EXERCISE
The answer should be an exact repeat of the stretch of material below from the line containing "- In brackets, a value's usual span" through the line containing "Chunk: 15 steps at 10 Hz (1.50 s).".

DATASET EXTRACT

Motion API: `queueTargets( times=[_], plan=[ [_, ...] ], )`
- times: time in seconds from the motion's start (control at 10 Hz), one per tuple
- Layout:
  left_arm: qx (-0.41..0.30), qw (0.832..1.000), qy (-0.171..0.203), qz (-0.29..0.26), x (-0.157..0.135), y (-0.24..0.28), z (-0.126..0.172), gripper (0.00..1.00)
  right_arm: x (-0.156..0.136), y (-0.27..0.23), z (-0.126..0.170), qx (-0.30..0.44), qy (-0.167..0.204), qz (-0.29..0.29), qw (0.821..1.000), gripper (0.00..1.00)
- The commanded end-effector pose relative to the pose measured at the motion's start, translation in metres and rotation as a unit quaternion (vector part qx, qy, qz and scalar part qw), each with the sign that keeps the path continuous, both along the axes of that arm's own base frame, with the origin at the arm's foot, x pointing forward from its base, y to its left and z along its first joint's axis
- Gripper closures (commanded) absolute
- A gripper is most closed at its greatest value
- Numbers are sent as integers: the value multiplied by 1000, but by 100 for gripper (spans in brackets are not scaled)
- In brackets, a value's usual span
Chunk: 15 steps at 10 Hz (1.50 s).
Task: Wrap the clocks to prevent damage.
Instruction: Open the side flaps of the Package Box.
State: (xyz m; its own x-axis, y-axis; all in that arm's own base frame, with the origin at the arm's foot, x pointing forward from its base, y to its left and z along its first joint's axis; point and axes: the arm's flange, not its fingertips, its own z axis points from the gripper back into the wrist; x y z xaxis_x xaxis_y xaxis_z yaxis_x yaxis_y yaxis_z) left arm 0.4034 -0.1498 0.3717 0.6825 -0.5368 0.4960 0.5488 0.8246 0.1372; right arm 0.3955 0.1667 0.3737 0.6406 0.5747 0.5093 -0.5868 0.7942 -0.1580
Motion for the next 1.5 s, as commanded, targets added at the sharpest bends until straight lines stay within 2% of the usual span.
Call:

REPLY TO THE TASK
- In brackets, a value's usual span
Chunk: 15 steps at 10 Hz (1.50 s).

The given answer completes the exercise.